Apalagi Kominfo dan Badan Siber dan Sandi Negara (BSSN) seolah saling lempar tanggung jawab. Idealnya dua lembaga ini saling bekerjasama. Benar apa yang dikatakan juru bicara BSSN Ariandi Putra, bahwa persoalan serangan siber dan kebocoran data merupakan tanggung jawab semua pemangku kepentingan.

Apa yang dilakukan Uni Eropa mungkin bisa menjadi referensi. Bahwa ancaman serangan siber ini makin meningkat. Kini di negara Uni Eropa tidak hanya komputer, gadget atau smartphone saja yang perlu ditingkatkan keamananya. Perangkat pintar yang terhubung ke internet seperti lemari es dan TV juga harus mematuhi aturan keamanan siber Uni Eropa yang ketat. Mereka berisiko didenda atau dilarang dari blok tersebut.

Seperti yang dimuat VOI, Eksekutif Uni Eropa akan mengumumkan proposal Undang-Undang Ketahanan Siber pada September ini yang kemungkinan akan menjadi undang-undang setelah masukan dari negara-negara UE.

Draf UU itu menyebut, produsen harus menilai risiko keamanan siber dari produk mereka masing-masing dan mengambil prosedur yang tepat untuk memperbaiki masalah. Perusahaan juga harus memberi tahu badan keamanan siber UE ENISA tentang insiden dalam waktu 24 jam setelah mereka mengetahui masalah, dan segera mengambil tindakan untuk mengatasi masalah tersebut. Bahkan Importir dan distributor produk elektronik akan diminta untuk memverifikasi bahwa produk yang didatangkan sudah sesuai dengan aturan UE.

Jika perusahaan tidak mematuhi, otoritas pengawasan nasional dapat melarang atau membatasi produk itu tersedia di pasar nasionalnya, atau pun menariknya dari pasar itu atau menariknya kembali. Melanggar aturan tersebut juga dapat dikenakan denda perusahaan sebanyak 15 juta euro atau hingga 2,5% dari total omzet global mereka. Mana yang lebih tinggi, dengan denda yang lebih rendah untuk pelanggaran yang kurang serius.

Sementara di Indonesia, UU tentang siber sendiri, belum ada. Bahkan belum diusulkan. Selama ini persoalan siber di Indonesia hanya diatur menurut Undang-Undang Nomor 19 Tahun 2016 tentang Perubahan Atas Undang-Undang Nomor 11 Tahun 2008 tentang Informasi dan Transaksi Elektronik (“UU 19/2016”).
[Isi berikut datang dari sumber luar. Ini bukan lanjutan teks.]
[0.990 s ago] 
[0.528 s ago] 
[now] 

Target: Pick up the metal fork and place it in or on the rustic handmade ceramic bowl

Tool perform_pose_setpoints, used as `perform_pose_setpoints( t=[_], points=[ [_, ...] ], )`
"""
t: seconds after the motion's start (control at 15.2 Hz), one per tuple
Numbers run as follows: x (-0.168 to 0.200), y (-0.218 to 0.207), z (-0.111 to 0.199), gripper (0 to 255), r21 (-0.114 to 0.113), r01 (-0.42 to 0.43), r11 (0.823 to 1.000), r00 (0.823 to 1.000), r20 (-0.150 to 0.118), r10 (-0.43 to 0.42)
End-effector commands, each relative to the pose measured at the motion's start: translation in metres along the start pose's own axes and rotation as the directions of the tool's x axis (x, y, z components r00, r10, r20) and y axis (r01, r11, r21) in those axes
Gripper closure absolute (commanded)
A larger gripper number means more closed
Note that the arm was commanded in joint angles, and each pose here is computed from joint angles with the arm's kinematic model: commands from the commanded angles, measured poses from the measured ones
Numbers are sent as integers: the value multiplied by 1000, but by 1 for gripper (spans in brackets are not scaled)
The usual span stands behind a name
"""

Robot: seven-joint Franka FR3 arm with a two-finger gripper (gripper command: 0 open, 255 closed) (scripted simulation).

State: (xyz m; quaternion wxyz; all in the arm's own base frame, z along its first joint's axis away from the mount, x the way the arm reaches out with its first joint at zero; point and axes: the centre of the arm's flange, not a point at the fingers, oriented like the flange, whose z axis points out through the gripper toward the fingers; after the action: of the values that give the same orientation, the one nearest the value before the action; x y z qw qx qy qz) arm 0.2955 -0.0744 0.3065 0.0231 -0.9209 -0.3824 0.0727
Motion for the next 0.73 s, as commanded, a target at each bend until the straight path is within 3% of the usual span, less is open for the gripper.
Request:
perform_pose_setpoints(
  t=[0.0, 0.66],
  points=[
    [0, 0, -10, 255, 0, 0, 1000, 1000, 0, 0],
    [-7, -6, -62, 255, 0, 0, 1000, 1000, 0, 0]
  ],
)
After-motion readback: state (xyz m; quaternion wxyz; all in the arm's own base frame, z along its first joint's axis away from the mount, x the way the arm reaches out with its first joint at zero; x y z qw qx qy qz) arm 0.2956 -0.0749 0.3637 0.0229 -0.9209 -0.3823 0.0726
Namun UU ITE juga tidak memberikan definisi mengenai cybercrimes, tetapi membaginya menjadi beberapa pengelompokan yang mengacu pada Convention on Cybercrimes.

Indonesia sendiri sudah memiliki Badan Siber dan Sandi Negara (BSSN) yang pembentukannya berdasarkan PERPRES No. 133 Tahun 2017 tentang Perubahan atas Peraturan Presiden Nomor 53 Tahun 2017 tentang Badan Siber dan Sandi Negara.
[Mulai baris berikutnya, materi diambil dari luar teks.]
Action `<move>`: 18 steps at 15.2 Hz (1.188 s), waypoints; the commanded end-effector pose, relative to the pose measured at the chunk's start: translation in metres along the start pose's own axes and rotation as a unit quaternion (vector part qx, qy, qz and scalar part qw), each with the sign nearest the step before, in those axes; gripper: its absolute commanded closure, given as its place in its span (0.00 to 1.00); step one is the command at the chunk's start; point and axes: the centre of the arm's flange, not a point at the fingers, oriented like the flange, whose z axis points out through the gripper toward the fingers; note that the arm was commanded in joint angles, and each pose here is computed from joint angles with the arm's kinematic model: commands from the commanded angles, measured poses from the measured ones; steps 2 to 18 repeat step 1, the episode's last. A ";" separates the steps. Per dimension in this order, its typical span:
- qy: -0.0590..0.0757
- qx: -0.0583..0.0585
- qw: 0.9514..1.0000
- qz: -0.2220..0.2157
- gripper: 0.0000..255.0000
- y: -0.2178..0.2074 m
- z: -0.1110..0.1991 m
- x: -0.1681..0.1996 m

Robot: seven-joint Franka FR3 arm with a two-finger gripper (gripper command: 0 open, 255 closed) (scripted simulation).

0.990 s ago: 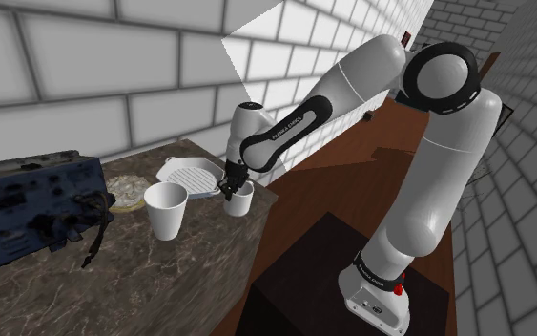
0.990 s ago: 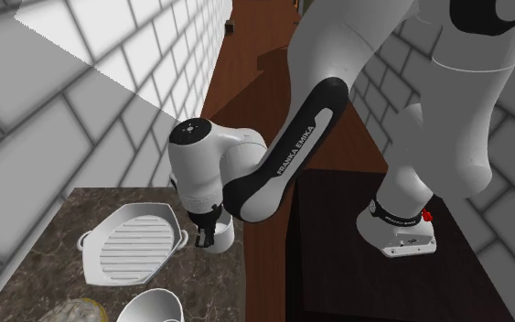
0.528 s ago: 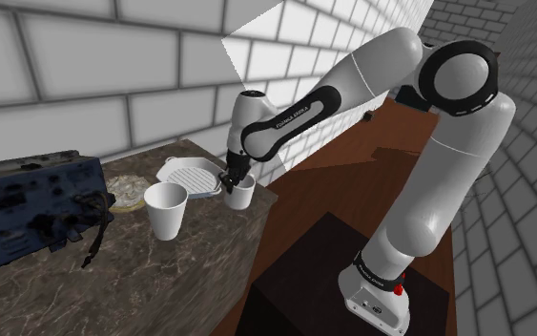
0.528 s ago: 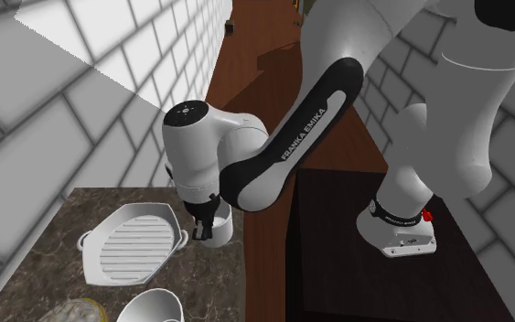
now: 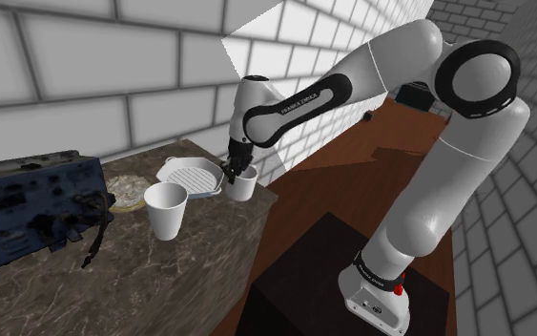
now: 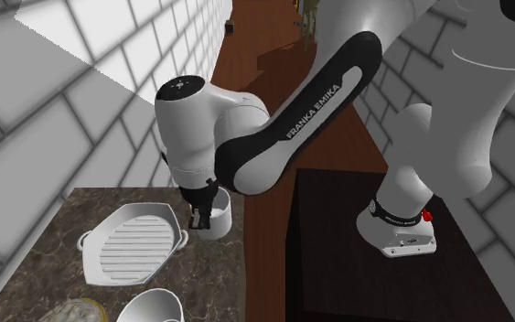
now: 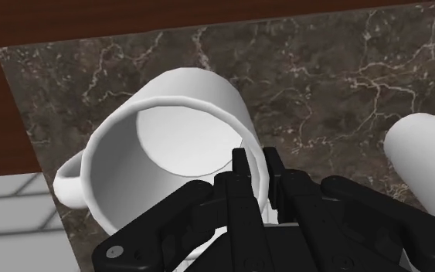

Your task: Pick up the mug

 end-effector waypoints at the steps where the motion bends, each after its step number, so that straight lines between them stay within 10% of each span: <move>1: 0.000 0.000 1.000 0.000 1.00 0.000 -0.003 0.000; 18: 0.000 0.000 1.000 0.000 1.00 0.000 -0.003 0.000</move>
Jika ingin lebih serius menangani masalah serangan siber yang mengakibatkan kebocoran data, maka pemerintah Indonesia sudah seharusnya memperkuat BSSN dan mulai membuat UU tentang siber ini secara lebih serius. Tak cukup hanya UU ITE. Mungkin, tim penyusun RUU PDP yang diklaim menjadi payung hukum untuk perlindungan data pribadi bisa menjadikan Uni Eropa sebagai referensi.